● **Brief**
Which lines in the data contain the word "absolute"? Please copy each of them.

------------

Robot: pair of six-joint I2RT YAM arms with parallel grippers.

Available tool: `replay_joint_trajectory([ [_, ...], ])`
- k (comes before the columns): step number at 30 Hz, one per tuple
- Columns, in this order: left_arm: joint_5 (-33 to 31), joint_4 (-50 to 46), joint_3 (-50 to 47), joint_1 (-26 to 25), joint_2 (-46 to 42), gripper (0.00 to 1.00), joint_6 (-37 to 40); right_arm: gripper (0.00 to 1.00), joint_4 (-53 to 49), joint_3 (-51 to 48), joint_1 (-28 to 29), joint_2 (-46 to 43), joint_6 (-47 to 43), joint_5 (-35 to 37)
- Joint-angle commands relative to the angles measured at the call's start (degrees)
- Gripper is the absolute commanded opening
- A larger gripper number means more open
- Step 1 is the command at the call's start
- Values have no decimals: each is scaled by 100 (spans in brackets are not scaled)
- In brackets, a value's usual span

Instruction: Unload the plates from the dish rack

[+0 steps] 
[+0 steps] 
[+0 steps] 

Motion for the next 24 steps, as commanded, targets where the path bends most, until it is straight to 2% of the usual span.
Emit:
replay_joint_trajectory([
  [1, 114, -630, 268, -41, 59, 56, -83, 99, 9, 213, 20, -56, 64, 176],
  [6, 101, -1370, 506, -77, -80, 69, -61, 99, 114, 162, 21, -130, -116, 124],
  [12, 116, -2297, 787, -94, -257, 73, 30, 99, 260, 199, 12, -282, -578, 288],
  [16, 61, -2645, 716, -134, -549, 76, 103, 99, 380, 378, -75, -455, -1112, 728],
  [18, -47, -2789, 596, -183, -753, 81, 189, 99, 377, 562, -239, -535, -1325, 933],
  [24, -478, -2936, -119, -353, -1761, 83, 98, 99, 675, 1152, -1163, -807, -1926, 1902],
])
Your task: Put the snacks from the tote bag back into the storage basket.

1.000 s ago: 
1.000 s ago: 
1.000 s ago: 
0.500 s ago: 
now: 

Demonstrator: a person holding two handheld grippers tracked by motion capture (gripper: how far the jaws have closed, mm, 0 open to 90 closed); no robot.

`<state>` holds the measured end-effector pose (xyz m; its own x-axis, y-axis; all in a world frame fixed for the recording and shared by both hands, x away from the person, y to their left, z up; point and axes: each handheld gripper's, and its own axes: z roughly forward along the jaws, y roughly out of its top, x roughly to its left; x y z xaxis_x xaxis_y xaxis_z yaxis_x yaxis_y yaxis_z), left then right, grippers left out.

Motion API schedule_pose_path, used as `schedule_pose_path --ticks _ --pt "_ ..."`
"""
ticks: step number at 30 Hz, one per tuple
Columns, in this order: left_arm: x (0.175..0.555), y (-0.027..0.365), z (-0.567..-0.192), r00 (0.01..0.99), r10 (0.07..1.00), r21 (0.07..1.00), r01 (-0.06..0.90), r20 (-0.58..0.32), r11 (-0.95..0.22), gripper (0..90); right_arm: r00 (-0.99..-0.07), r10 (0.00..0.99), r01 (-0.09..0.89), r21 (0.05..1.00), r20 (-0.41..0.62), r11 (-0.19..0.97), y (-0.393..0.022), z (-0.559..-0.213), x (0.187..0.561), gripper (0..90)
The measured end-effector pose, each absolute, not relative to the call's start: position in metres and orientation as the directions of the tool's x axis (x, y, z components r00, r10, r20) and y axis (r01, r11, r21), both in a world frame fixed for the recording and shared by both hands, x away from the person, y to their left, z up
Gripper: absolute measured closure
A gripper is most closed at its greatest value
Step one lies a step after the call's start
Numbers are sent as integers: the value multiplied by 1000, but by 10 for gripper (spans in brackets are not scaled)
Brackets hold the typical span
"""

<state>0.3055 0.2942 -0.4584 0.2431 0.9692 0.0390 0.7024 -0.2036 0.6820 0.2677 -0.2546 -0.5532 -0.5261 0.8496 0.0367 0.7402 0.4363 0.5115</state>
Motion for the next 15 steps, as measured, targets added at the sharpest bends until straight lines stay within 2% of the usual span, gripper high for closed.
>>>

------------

● **Task result**
- Gripper is the absolute commanded opening
The measured end-effector pose, each absolute, not relative to the call's start: position in metres and orientation as the directions of the tool's x axis (x, y, z components r00, r10, r20) and y axis (r01, r11, r21), both in a world frame fixed for the recording and shared by both hands, x away from the person, y to their left, z up
Gripper: absolute measured closure

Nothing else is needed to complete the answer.